Burgbacher: FDP-Bundestagsfraktion legt Gesetzentwurf zur Stärkung plebiszitärer Elemente vor

(Berlin) Der Parlamentarische Geschäftsführer der FDP-Bundestagsfraktion Ernst Burgbacher erklärt:

Die FDP-Bundestagsfraktion will die Bürgerbeteiligung bei der Gesetzgebung stärken und hat deshalb einen Gesetzentwurf zur Einführung von Volksinitiative, Volksbegehren und Volksentscheid in das Grundgesetz vorgelegt.

Der Wunsch und die Bereitschaft der Bevölkerung, Verantwortung für eine aktive Bürgergesellschaft zu übernehmen und an ihrer Ausgestaltung mitzuwirken, gebieten es, die parlamentarisch-repräsentative Demokratie um direkte Beteiligungsrechte für Bürgerinnen und Bürger zu ergänzen. Auf diese Weise gewinnt das Volk als Träger der Staatsgewalt über die Teilnahme an Wahlen hinaus einen unmittelbaren Einfluss auf die politische Willensbildung.

Den Bürgerinnen und Bürgern soll die Möglichkeit gegeben werden, sich über Elemente direkter Demokratie an der politischen Entwicklung der Bundesrepublik Deutschland zu beteiligen. Diese sollen den Bürgerinnen und Bürgern in Form von Volksinitiative, Volksbegehren sowie Volksentscheid zur Verfügung gestellt werden.

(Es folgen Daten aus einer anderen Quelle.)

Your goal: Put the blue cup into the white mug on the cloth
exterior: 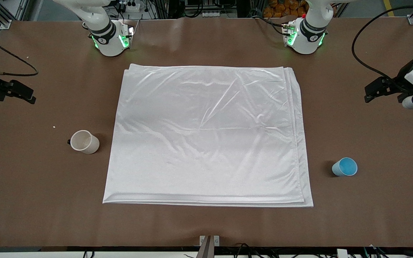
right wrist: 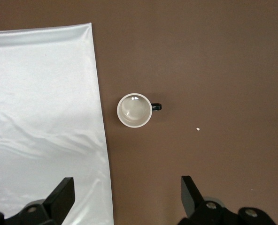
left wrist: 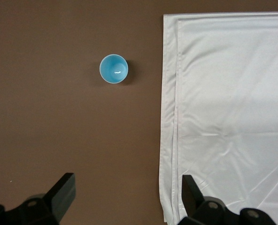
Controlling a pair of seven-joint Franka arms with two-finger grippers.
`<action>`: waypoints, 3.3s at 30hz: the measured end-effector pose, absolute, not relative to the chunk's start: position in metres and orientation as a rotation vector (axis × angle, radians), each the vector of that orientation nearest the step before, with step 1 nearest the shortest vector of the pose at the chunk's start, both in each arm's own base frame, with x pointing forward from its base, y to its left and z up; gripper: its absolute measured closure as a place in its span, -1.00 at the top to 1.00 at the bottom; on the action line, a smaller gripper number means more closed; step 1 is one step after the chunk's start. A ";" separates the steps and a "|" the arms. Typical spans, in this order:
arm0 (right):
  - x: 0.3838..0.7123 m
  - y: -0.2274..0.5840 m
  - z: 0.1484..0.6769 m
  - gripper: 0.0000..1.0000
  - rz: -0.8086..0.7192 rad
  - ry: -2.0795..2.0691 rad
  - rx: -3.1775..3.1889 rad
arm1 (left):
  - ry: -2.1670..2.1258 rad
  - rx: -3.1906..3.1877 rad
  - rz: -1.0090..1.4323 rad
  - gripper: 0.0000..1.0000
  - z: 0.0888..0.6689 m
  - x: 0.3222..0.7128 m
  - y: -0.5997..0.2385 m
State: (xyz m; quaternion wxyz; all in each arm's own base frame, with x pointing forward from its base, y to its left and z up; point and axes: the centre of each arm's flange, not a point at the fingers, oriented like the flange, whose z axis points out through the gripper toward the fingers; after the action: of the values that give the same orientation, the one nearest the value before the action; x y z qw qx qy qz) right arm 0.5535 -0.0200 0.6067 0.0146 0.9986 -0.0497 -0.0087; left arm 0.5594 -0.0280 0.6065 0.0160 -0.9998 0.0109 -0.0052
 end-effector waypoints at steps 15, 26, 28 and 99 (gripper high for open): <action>0.555 -0.015 0.605 1.00 -0.025 -0.140 3.109 | 0.039 -3.109 -0.004 1.00 0.602 0.561 -0.030; 0.555 -0.011 0.605 1.00 -0.023 -0.131 3.110 | 0.034 -3.110 0.073 1.00 0.557 0.584 -0.027; 0.555 -0.011 0.605 1.00 -0.023 -0.129 3.110 | 0.034 -3.111 0.081 1.00 0.544 0.592 -0.026; 0.589 -0.086 0.293 1.00 -0.063 2.131 2.287 | 0.059 -3.084 -0.147 1.00 0.270 0.717 0.056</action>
State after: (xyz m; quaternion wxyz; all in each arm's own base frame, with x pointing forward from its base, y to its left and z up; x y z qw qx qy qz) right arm 0.5889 -0.0865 0.2927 0.0072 0.7315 0.6815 -0.0202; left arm 0.7165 0.0564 0.2696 0.0266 -0.9983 0.0192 -0.0477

Gemäß dem FDP-Gesetzentwurf sollen 400 000 Wahlberechtigte beim Bundestag eine Gesetzesvorlage durch Volksinitiative einbringen können. Wenn innerhalb von acht Monaten das beantragte Gesetz nicht zustande kommt, kann ein Volksbegehren auf Durchführung eines Volksentscheids eingeleitet werden. Das Volksbegehren kommt zustande, wenn ihm 10 Prozent der Wahlberechtigten innerhalb von drei Monaten beitreten. Dann findet innerhalb von sechs Monaten ein Volksentscheid statt. Ein Gesetz ist beschlossen, wenn die Mehrheit der Abstimmenden zustimmt, sofern diese mindestens 15 Prozent der Wahlberechtigten umfasst. Ab drei Monate vor einer Bundestagswahl sind Volksentscheide unzulässig.

Von der Volksgesetzgebung ausgeschlossen sind Haushalts- und Abgabengesetze sowie verfassungswidrige Volksinitiativen, wie etwa zur Beseitigung der parlamentarischen Demokratie oder zur Aufhebung der Abschaffung der Todesstrafe.